Determine the normal reaction in the given figure.
     

Answer 1

Hint: In the given figure, a force is acting on the block at an angle of ${{45}^{0}}$ which is a ‘pulling’ force. Now, since this force is at a certain angle with the horizontal, there exists a vertical component of this force. So, the net sum of the normal reaction due to the floor on the block and the vertical component of external force will balance the force of gravity, which is acting in downward direction.

Complete answer:
Let us assign some important terms that we are going to use in our problem.
Let the mass of the block be denoted by M. Then, its value has been given to us as:
$\Rightarrow M=5kg$
Let the external force be denoted by F. Its value is given as:
$\Rightarrow F=20N$
And, let the angle made by this external force with the horizontal be $\theta $ . Then, it is equal to:
$\Rightarrow \theta ={{45}^{0}}$
Now, we know that Normal reaction on the block will be in a vertically upwards direction, and since there is no motion of the block along the vertical direction, we need to balance all the forces in the vertical direction.
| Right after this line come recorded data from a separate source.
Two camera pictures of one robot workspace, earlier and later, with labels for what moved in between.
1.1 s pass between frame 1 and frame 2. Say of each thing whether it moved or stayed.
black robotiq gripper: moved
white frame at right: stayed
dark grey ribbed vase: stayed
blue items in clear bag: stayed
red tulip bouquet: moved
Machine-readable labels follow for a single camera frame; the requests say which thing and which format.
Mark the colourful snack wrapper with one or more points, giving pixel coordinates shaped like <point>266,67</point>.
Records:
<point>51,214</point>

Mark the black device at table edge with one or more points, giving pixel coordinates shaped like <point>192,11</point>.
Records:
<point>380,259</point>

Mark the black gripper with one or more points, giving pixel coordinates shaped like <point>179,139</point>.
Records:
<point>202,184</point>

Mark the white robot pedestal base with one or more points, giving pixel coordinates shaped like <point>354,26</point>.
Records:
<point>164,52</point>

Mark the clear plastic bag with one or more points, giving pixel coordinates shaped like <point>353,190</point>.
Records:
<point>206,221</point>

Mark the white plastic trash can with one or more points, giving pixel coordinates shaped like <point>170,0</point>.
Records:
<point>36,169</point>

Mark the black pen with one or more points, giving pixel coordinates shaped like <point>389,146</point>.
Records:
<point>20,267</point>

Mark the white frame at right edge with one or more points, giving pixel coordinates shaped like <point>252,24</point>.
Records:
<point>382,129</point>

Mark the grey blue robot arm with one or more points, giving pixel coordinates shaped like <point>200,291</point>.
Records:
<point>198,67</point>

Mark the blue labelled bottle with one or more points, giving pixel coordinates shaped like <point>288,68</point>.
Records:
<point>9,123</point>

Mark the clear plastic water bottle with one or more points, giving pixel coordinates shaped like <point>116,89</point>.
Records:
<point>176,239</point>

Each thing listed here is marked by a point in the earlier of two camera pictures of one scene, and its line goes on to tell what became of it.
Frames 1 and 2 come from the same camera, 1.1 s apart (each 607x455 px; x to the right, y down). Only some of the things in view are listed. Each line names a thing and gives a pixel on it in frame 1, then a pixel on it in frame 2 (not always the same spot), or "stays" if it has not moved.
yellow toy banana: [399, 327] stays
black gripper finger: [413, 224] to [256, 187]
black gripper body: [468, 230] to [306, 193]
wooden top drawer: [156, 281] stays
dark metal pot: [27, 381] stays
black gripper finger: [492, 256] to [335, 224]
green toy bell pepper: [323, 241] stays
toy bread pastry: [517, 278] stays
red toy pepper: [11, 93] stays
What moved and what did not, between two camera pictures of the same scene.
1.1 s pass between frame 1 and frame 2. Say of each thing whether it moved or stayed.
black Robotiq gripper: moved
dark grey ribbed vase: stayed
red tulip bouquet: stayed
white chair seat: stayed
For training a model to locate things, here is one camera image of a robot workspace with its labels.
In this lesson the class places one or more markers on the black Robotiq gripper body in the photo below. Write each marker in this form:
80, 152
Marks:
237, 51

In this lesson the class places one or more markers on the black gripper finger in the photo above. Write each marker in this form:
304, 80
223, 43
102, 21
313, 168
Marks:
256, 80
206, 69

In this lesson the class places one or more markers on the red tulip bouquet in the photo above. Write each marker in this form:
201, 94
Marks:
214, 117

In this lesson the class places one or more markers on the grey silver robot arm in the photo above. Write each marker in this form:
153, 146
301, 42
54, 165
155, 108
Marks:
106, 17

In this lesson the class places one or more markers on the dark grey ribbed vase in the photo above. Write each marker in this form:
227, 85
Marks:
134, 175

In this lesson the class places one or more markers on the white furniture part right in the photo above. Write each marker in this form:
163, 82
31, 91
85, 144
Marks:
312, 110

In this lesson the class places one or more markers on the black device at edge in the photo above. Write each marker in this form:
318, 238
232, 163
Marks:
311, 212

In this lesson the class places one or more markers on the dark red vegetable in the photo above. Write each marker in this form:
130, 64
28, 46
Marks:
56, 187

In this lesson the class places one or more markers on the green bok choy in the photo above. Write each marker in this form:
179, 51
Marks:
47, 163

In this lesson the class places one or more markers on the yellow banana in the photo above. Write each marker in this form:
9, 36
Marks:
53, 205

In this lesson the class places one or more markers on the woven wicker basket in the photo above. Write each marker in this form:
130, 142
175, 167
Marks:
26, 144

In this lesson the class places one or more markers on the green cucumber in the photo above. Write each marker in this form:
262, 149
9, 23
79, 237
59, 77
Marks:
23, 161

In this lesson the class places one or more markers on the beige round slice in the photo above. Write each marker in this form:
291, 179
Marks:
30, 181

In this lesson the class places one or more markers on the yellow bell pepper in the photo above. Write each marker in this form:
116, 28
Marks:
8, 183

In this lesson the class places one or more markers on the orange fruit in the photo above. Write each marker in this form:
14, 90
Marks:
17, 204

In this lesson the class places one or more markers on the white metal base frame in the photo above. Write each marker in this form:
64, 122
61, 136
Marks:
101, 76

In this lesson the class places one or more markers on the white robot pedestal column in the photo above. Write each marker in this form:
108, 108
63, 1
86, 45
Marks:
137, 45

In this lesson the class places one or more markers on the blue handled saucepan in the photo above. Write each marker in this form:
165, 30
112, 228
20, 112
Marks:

Mathematically, this could be written as:
Assuming the normal reaction by the ground to be ${{N}_{R}}$ , we have:
$\Rightarrow {{N}_{R}}+F\sin \theta -mg=0$
Putting all the respective values in the above equation, we get:
$\begin{align}
  & \Rightarrow {{N}_{R}}=mg-F\sin \theta \\
 & \Rightarrow {{N}_{R}}=5\times 9.8-20\sin {{45}^{0}} \\
 & \Rightarrow {{N}_{R}}=49-\dfrac{20}{\sqrt{2}} \\
 & \Rightarrow {{N}_{R}}=49-\dfrac{20}{1.414} \\
 & \Rightarrow {{N}_{R}}=34.856N \\
\end{align}$
Hence, the net normal reaction by the ground on the block comes out to be 34.856N.

Note:
It is very important to know that Normal reaction always acts along the perpendicular of two surfaces in contact. Here, we were given the values of static and dynamic coefficients of friction to confuse us that Normal Reaction had something to do with friction. But that isn’t the case. It doesn’t matter if the block is stationary or moving, the normal reaction will stay the same.